» **What to produce**:
Go to the line below containing "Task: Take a" and print exactly from there through the line containing "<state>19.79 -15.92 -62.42", both included. Print nothing else.

» **Recorded information**:
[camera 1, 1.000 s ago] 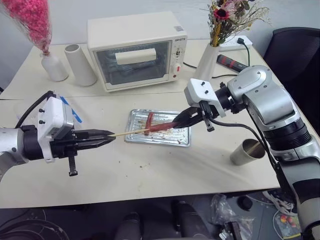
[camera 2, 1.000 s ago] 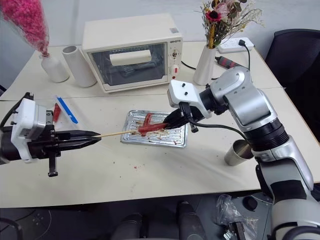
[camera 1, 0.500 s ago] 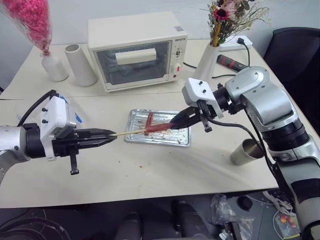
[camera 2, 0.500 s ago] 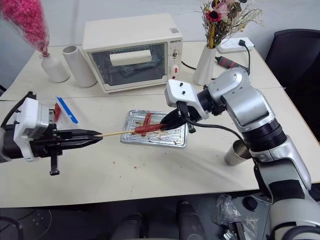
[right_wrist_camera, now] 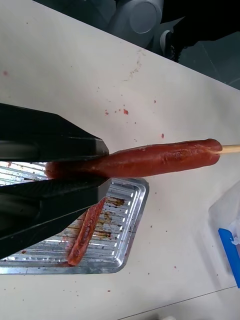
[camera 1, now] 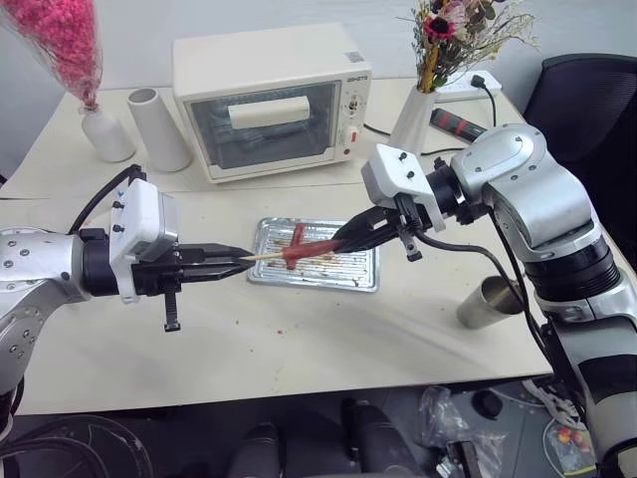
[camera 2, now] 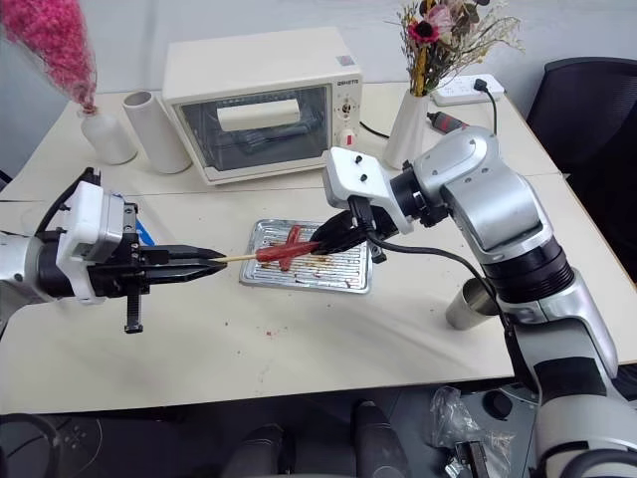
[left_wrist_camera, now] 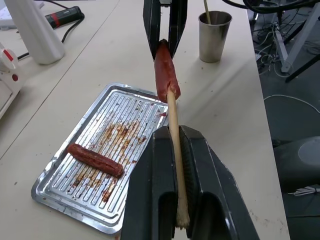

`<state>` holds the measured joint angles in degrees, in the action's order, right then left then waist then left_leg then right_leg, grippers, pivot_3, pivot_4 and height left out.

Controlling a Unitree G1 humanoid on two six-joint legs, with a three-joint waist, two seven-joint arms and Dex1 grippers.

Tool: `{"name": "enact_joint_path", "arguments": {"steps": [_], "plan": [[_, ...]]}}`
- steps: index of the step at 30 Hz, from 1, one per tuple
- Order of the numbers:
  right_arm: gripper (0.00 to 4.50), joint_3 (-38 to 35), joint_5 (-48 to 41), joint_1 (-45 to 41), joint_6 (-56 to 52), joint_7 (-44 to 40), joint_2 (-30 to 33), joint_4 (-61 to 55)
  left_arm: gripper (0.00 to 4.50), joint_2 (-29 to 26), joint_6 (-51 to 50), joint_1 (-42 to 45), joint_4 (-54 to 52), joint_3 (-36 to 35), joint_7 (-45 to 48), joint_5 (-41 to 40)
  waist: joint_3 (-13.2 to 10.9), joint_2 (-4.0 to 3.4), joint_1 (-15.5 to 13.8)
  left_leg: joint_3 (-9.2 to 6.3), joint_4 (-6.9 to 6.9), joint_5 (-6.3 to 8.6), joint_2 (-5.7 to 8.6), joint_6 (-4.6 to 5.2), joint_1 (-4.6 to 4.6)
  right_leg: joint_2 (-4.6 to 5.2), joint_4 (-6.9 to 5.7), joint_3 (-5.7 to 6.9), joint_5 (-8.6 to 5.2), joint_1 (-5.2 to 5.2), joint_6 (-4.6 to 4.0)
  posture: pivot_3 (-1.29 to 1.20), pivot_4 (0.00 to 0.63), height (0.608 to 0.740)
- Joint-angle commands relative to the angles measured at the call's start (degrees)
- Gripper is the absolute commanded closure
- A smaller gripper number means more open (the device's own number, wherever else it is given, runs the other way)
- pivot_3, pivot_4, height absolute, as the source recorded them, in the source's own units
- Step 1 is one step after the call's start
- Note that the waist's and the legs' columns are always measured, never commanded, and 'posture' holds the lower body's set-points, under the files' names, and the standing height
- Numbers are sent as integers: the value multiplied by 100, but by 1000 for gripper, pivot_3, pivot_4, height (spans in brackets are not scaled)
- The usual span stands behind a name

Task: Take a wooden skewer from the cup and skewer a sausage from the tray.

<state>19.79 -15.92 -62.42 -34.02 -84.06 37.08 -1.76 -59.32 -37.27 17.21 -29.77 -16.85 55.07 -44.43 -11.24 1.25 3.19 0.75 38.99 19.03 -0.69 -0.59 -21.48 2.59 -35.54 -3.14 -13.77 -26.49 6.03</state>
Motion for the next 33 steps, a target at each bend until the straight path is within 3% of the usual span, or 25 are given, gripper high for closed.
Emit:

» **Result of this task**:
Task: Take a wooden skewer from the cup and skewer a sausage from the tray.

<state>19.79 -15.92 -62.42 -34.02 -84.06 37.08 -1.76 -59.32 -37.27 17.21 -29.77 -16.85 55.07 -44.43 -11.24 1.25 3.19 0.75 38.99 19.03 -0.69 -0.59 -21.48 2.59 -35.54 -3.14 -13.77 -26.49 6.03</state>

No further work is required for this exercise.